**Problem details:**
An exact copy of the data is required; the images should not appear in it.

**Provided data:**
☆ ☆ ☆ ☆

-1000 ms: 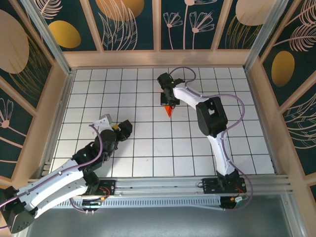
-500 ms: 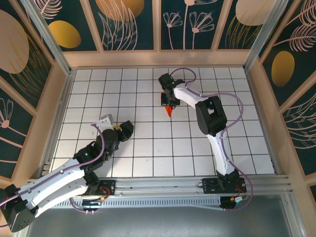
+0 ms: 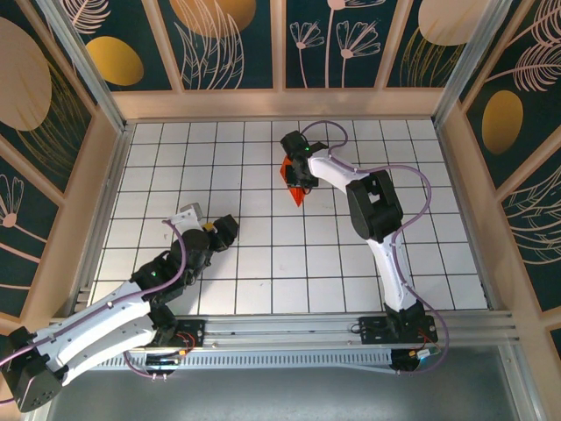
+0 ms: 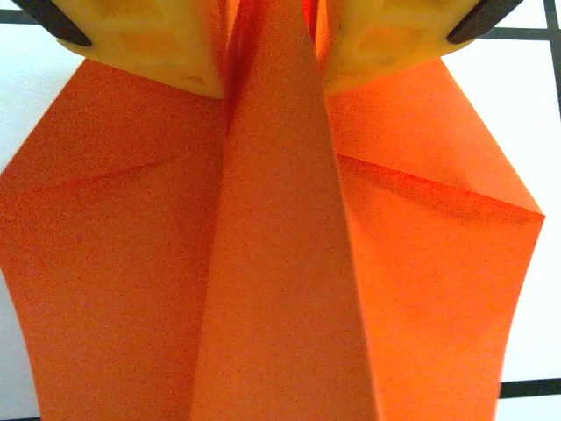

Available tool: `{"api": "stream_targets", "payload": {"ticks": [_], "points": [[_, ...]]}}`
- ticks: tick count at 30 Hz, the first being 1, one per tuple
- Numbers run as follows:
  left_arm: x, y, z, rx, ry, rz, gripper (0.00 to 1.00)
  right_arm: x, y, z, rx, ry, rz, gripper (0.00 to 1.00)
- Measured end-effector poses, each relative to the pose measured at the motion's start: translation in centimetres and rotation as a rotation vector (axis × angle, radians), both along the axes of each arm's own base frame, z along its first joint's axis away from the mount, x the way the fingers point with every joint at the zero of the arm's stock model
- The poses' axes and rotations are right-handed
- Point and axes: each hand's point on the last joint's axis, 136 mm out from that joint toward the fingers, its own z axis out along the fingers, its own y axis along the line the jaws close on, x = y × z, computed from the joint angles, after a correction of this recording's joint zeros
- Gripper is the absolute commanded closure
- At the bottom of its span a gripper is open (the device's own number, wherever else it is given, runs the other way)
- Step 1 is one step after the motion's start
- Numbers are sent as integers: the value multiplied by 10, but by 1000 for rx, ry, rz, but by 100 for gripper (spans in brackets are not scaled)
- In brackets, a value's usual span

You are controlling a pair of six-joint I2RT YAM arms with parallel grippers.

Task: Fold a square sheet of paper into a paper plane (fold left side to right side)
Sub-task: Move the paper plane to the top-center of the table.

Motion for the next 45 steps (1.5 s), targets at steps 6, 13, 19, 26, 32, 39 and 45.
{"api": "stream_targets", "payload": {"ticks": [6, 13, 19, 26, 32, 39, 45], "points": [[0, 0, 0, 1, 1, 0, 28, 0, 1, 0, -3, -3, 3, 66], [0, 0, -2, 10, 4, -1, 28, -2, 3, 2, -7, -7, 14, 65], [0, 0, -2, 21, 1, -6, 28, -9, 0, 3, -25, 18, 16, 65], [0, 0, -2, 28, -1, -8, 28, -16, 0, 14, -35, 19, 21, 62], [1, 0, -2, 32, -4, -7, 24, -18, 1, 41, -29, -18, 24, 56], [7, 7, 13, 84, -43, 25, 1, -37, -10, 96, -23, -124, 20, 34], [23, 26, 30, 184, -83, 97, 1, -78, -47, 155, 50, -286, 0, 10]]}}
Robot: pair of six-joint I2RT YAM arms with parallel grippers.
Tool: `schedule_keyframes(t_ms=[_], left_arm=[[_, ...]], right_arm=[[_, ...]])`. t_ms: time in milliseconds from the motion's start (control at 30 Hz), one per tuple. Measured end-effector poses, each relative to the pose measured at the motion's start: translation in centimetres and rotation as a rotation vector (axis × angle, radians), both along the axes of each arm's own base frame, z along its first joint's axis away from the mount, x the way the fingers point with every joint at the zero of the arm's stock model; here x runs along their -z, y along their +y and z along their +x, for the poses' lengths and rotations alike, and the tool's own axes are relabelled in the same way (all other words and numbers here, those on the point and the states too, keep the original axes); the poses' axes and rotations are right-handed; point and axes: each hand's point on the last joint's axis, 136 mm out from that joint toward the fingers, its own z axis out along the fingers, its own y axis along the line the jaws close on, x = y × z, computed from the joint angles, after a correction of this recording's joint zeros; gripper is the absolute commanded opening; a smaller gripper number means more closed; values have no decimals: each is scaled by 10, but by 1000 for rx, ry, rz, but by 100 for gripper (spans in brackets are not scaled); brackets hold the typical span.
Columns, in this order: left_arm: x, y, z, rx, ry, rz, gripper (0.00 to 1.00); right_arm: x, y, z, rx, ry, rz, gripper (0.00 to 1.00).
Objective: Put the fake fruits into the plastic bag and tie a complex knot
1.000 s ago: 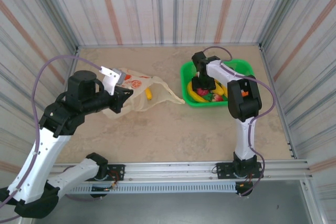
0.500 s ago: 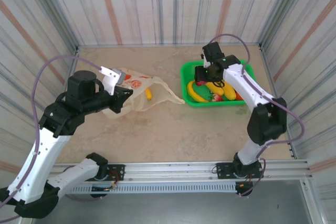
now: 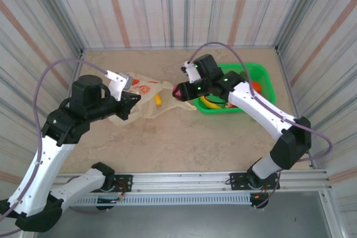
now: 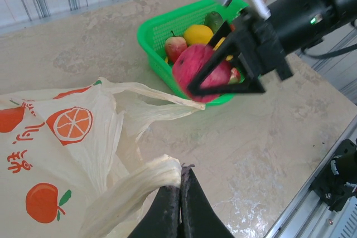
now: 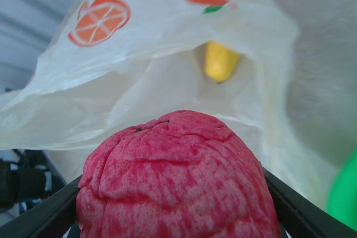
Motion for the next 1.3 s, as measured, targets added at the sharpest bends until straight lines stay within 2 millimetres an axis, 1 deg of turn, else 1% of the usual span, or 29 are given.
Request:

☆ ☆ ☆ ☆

**Result for this exercise:**
-1000 ms: 
-500 ms: 
+0 ms: 
+0 ms: 

Available tool: `{"api": "stream_targets", "payload": {"ticks": [_], "points": [[_, ...]]}}`
- ticks: tick count at 30 Hz, the first being 1, one per tuple
- Numbers run as follows:
  left_arm: x, y, z, rx, ry, rz, gripper (0.00 to 1.00)
  right_arm: x, y, z, rx, ry, rz, gripper (0.00 to 1.00)
- Measured end-effector poses, each relative to the pose measured at the motion's start: translation in centimetres and rotation as a rotation vector (axis × angle, radians), both along the axes of each arm's own base frame, z along its first joint's axis away from the mount, x the way the fingers point with every joint at the zero of the arm's stock model
- The poses' axes and rotations are right-handed
- Point and axes: each hand's point on the last joint's axis, 136 mm out from that joint toward the fingers, its own z axis out along the fingers, its own y axis along the line the jaws close on, x = y × z, computed from the joint angles, after a correction of this recording's joint zeros
- Gripper is the absolute commanded closure
- At the bottom of its span a gripper is open (the device's own number, wherever else it is given, runs the other way)
- Step 1 is one step after the motion's start
- Numbers are sent as integers: the value multiplied by 10, but by 1000 for rx, ry, rz, but by 100 for gripper (spans in brackets are not scaled)
- In brackets, a value's usual span

You are controlling a pair of six-joint I2RT YAM arms with parallel grippers.

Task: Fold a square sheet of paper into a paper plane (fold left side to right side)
Sub-task: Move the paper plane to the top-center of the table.

Motion for the next 45 steps (1.5 s), targets at steps 6, 13, 19, 26, 32, 39 and 45.
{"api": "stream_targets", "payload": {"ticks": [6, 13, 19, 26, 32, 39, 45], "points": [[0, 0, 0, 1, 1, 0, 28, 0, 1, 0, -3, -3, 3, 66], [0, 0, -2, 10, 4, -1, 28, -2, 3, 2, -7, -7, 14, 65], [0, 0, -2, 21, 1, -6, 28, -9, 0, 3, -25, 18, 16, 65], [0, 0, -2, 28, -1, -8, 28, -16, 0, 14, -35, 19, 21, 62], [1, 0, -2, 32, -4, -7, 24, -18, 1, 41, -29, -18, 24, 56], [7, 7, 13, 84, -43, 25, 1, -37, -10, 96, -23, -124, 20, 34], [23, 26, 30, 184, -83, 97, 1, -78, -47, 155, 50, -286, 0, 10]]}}
Robot: pair of six-joint I2RT YAM arms with parallel grippers.
Tool: `schedule_keyframes(t_ms=[_], left_arm=[[_, ...]], right_arm=[[_, ...]])`. t_ms: time in milliseconds from the motion's start (control at 30 Hz), one per tuple. Measured end-effector poses, each relative to the pose measured at the motion's start: translation in centimetres and rotation as a rotation vector (axis × angle, radians), both along the axes of each arm's own base frame, z along its first joint's axis away from the mount, x the way the fingers point with every joint at the zero of the arm's stock model; here x runs along their -z, y along their +y and z along their +x, for the poses' lengths and rotations alike, and the tool's own axes are relabelled in the same way (all other words and numbers here, those on the point and the states too, keep the original axes); the poses' axes and rotations are right-handed; point and axes: each hand's point on the last joint's axis, 136 mm out from that joint toward the fingers, its own z axis out along the fingers, its own y axis along the line the jaws close on, x = y × z, computed from the joint angles, after a correction of this recording's joint zeros; gripper is the absolute commanded opening; a smaller gripper number means more closed; values have no decimals: each is scaled by 10, but by 1000 for rx, ry, rz, but by 100 for gripper (spans in brackets are not scaled); brackets hold the typical span.
Columns, in this order: left_arm: x, y, z, rx, ry, rz, gripper (0.00 to 1.00); right_arm: x, y, z, rx, ry, rz, gripper (0.00 to 1.00).
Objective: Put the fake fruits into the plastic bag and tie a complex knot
1.000 s ago: 
0.500 s ago: 
now: 
now: 
now: 
Motion for the next 1.3 s, as measured, targets added at the sharpest bends until straight lines stay within 2 millimetres an axis, 1 deg of turn, else 1% of the usual span, or 29 are given.
Request:

This exercise requires nothing more.